▸ **Requirement**
Which lines of the data contain the string "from"? Copy every one.
# # # # #
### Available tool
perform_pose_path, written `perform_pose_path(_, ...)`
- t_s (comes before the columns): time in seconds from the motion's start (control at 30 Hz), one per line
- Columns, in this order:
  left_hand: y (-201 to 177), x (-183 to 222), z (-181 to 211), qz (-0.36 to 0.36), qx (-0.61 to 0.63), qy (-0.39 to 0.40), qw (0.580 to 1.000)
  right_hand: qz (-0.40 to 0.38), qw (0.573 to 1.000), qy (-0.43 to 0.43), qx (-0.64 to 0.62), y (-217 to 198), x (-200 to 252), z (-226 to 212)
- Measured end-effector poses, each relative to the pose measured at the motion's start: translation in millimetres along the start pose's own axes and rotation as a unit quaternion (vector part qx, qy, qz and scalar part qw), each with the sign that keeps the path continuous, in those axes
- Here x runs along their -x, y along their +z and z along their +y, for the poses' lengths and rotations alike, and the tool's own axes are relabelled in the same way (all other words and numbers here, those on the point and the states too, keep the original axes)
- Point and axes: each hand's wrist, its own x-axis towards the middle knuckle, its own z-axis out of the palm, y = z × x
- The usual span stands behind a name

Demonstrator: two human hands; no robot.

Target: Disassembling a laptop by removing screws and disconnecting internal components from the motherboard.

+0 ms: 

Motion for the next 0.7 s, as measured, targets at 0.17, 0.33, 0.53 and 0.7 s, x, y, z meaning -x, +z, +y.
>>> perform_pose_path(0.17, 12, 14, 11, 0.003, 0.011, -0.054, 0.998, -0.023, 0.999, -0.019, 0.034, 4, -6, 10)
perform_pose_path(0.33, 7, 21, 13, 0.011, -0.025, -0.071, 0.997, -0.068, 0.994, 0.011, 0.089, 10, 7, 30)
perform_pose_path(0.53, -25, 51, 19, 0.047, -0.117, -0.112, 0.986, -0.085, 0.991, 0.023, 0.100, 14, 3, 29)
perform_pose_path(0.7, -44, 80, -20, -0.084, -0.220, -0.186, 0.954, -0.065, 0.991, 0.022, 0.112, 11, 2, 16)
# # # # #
▸ **Answer to this problem**
- t_s (comes before the columns): time in seconds from the motion's start (control at 30 Hz), one per line
Target: Disassembling a laptop by removing screws and disconnecting internal components from the motherboard.

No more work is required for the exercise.